━━━━━ Given records

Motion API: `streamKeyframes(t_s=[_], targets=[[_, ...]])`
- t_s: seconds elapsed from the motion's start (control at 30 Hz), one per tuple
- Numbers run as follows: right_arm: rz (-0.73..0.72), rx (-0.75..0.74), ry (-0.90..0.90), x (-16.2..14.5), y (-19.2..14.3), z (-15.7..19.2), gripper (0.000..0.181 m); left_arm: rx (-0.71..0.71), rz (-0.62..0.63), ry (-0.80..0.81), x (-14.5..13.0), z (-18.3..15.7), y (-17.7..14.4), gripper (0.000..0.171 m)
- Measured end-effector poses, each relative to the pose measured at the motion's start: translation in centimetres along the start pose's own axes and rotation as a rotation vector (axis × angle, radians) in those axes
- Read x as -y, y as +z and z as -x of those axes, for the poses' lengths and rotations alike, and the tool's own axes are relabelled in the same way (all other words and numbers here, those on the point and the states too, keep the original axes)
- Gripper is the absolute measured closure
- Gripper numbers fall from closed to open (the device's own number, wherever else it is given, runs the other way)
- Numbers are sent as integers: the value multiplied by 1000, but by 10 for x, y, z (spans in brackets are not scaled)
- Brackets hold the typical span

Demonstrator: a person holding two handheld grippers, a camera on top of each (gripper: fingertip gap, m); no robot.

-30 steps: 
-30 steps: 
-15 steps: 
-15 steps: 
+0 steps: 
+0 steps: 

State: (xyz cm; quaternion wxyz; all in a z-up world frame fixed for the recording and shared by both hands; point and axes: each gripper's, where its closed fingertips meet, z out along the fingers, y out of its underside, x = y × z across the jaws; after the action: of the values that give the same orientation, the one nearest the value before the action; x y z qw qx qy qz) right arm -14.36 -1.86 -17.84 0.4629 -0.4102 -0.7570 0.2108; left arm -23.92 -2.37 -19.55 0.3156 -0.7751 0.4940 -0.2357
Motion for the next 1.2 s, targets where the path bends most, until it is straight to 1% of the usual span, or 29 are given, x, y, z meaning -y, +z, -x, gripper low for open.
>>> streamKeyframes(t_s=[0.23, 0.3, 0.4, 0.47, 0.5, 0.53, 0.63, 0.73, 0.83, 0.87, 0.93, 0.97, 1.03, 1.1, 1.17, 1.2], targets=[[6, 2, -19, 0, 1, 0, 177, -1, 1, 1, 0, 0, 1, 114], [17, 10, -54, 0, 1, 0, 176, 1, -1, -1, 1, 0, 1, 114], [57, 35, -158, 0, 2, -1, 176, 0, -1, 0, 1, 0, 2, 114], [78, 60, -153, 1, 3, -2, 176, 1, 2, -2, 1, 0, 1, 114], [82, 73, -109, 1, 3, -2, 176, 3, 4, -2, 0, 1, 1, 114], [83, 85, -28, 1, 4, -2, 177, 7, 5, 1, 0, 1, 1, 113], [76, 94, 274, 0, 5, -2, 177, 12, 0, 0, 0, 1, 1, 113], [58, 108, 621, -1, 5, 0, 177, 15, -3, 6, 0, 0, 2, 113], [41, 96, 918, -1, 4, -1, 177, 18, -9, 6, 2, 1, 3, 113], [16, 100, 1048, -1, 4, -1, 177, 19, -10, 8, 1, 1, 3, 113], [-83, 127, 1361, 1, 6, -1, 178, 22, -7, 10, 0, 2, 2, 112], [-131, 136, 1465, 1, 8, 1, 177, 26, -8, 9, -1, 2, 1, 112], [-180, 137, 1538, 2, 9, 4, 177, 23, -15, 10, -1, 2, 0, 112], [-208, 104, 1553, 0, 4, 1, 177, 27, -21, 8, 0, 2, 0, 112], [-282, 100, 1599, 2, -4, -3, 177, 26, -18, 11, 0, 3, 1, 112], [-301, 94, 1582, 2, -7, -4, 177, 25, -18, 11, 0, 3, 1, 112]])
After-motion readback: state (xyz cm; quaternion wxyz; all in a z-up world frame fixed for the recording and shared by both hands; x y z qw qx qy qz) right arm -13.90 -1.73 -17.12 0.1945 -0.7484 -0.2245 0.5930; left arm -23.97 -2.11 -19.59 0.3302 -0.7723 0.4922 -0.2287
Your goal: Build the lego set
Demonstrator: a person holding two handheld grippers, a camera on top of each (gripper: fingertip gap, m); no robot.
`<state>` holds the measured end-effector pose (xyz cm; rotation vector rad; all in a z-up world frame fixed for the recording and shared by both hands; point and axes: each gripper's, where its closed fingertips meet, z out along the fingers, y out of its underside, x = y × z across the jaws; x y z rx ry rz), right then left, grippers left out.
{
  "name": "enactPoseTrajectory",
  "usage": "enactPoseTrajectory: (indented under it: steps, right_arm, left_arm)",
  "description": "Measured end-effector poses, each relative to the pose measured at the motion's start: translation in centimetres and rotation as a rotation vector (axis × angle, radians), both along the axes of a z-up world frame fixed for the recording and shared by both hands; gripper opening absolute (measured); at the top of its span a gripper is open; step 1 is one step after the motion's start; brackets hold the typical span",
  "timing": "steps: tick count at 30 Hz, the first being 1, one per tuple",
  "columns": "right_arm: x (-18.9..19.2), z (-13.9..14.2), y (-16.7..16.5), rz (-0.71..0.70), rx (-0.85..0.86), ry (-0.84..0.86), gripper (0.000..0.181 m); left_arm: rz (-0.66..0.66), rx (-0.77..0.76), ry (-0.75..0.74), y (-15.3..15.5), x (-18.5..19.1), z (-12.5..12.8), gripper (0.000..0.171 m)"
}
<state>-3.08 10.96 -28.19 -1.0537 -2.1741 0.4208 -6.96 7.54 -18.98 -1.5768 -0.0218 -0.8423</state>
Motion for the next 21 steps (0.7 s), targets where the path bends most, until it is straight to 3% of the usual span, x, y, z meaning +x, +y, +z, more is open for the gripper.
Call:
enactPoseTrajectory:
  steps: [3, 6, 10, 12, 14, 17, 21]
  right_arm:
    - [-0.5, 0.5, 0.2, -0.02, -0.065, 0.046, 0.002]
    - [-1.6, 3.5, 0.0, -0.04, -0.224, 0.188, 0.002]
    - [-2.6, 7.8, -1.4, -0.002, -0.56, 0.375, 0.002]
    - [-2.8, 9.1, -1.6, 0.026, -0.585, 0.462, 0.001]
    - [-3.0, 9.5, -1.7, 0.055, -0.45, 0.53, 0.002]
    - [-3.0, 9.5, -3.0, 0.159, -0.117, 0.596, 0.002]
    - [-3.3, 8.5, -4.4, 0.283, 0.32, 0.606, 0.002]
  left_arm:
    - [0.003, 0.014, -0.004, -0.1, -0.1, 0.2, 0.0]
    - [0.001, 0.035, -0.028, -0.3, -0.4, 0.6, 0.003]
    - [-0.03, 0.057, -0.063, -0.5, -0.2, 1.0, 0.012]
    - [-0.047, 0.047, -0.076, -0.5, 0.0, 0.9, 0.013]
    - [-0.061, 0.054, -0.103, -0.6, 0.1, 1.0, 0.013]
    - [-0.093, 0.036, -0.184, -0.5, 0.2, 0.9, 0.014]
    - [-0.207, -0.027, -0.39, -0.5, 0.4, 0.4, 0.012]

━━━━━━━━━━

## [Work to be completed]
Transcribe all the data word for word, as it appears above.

## [Response for this exercise]
Motion API: `streamKeyframes(t_s=[_], targets=[[_, ...]])`
- t_s: seconds elapsed from the motion's start (control at 30 Hz), one per tuple
- Numbers run as follows: right_arm: rz (-0.73..0.72), rx (-0.75..0.74), ry (-0.90..0.90), x (-16.2..14.5), y (-19.2..14.3), z (-15.7..19.2), gripper (0.000..0.181 m); left_arm: rx (-0.71..0.71), rz (-0.62..0.63), ry (-0.80..0.81), x (-14.5..13.0), z (-18.3..15.7), y (-17.7..14.4), gripper (0.000..0.171 m)
- Measured end-effector poses, each relative to the pose measured at the motion's start: translation in centimetres along the start pose's own axes and rotation as a rotation vector (axis × angle, radians) in those axes
- Read x as -y, y as +z and z as -x of those axes, for the poses' lengths and rotations alike, and the tool's own axes are relabelled in the same way (all other words and numbers here, those on the point and the states too, keep the original axes)
- Gripper is the absolute measured closure
- Gripper numbers fall from closed to open (the device's own number, wherever else it is given, runs the other way)
- Numbers are sent as integers: the value multiplied by 1000, but by 10 for x, y, z (spans in brackets are not scaled)
- Brackets hold the typical span

Demonstrator: a person holding two handheld grippers, a camera on top of each (gripper: fingertip gap, m); no robot.

-30 steps: 
-30 steps: 
-15 steps: 
-15 steps: 
+0 steps: 
+0 steps: 

State: (xyz cm; quaternion wxyz; all in a z-up world frame fixed for the recording and shared by both hands; point and axes: each gripper's, where its closed fingertips meet, z out along the fingers, y out of its underside, x = y × z across the jaws; after the action: of the values that give the same orientation, the one nearest the value before the action; x y z qw qx qy qz) right arm -14.36 -1.86 -17.84 0.4629 -0.4102 -0.7570 0.2108; left arm -23.92 -2.37 -19.55 0.3156 -0.7751 0.4940 -0.2357
Motion for the next 1.2 s, targets where the path bends most, until it is straight to 1% of the usual span, or 29 are given, x, y, z meaning -y, +z, -x, gripper low for open.
>>> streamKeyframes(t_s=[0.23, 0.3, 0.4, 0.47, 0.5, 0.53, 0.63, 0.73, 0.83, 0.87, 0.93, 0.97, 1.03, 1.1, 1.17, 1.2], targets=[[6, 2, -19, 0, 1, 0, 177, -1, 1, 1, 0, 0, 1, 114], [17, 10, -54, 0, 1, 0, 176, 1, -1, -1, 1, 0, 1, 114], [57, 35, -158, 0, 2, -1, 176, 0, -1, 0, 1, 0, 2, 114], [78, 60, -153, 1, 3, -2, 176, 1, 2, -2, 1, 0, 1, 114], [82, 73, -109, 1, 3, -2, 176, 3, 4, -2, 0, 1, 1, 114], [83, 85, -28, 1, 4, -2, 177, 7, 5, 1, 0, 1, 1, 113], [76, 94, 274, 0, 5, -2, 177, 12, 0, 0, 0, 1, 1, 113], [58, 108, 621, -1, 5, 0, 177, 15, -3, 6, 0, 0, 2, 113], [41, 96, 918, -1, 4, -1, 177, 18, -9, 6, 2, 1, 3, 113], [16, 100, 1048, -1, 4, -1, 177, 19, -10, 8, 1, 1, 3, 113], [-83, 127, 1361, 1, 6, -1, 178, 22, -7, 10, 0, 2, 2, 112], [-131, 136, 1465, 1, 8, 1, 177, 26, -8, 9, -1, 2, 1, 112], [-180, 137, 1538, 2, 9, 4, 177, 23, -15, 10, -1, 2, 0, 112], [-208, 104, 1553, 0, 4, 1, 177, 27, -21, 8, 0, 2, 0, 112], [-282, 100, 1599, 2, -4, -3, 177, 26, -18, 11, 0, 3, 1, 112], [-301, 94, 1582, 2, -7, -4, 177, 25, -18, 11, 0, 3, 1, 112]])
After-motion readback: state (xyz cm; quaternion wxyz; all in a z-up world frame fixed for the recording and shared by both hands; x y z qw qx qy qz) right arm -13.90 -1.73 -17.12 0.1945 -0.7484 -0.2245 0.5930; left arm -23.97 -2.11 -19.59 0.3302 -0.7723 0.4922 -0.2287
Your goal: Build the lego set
Demonstrator: a person holding two handheld grippers, a camera on top of each (gripper: fingertip gap, m); no robot.
`<state>` holds the measured end-effector pose (xyz cm; rotation vector rad; all in a z-up world frame fixed for the recording and shared by both hands; point and axes: each gripper's, where its closed fingertips meet, z out along the fingers, y out of its underside, x = y × z across the jaws; x y z rx ry rz), right then left, grippers left out.
{
  "name": "enactPoseTrajectory",
  "usage": "enactPoseTrajectory: (indented under it: steps, right_arm, left_arm)",
  "description": "Measured end-effector poses, each relative to the pose measured at the motion's start: translation in centimetres and rotation as a rotation vector (axis × angle, radians), both along the axes of a z-up world frame fixed for the recording and shared by both hands; gripper opening absolute (measured); at the top of its span a gripper is open; step 1 is one step after the motion's start; brackets hold the typical span",
  "timing": "steps: tick count at 30 Hz, the first being 1, one per tuple",
  "columns": "right_arm: x (-18.9..19.2), z (-13.9..14.2), y (-16.7..16.5), rz (-0.71..0.70), rx (-0.85..0.86), ry (-0.84..0.86), gripper (0.000..0.181 m); left_arm: rz (-0.66..0.66), rx (-0.77..0.76), ry (-0.75..0.74), y (-15.3..15.5), x (-18.5..19.1), z (-12.5..12.8), gripper (0.000..0.171 m)"
}
<state>-3.08 10.96 -28.19 -1.0537 -2.1741 0.4208 -6.96 7.54 -18.98 -1.5768 -0.0218 -0.8423</state>
Motion for the next 21 steps (0.7 s), targets where the path bends most, until it is straight to 3% of the usual span, x, y, z meaning +x, +y, +z, more is open for the gripper.
Call:
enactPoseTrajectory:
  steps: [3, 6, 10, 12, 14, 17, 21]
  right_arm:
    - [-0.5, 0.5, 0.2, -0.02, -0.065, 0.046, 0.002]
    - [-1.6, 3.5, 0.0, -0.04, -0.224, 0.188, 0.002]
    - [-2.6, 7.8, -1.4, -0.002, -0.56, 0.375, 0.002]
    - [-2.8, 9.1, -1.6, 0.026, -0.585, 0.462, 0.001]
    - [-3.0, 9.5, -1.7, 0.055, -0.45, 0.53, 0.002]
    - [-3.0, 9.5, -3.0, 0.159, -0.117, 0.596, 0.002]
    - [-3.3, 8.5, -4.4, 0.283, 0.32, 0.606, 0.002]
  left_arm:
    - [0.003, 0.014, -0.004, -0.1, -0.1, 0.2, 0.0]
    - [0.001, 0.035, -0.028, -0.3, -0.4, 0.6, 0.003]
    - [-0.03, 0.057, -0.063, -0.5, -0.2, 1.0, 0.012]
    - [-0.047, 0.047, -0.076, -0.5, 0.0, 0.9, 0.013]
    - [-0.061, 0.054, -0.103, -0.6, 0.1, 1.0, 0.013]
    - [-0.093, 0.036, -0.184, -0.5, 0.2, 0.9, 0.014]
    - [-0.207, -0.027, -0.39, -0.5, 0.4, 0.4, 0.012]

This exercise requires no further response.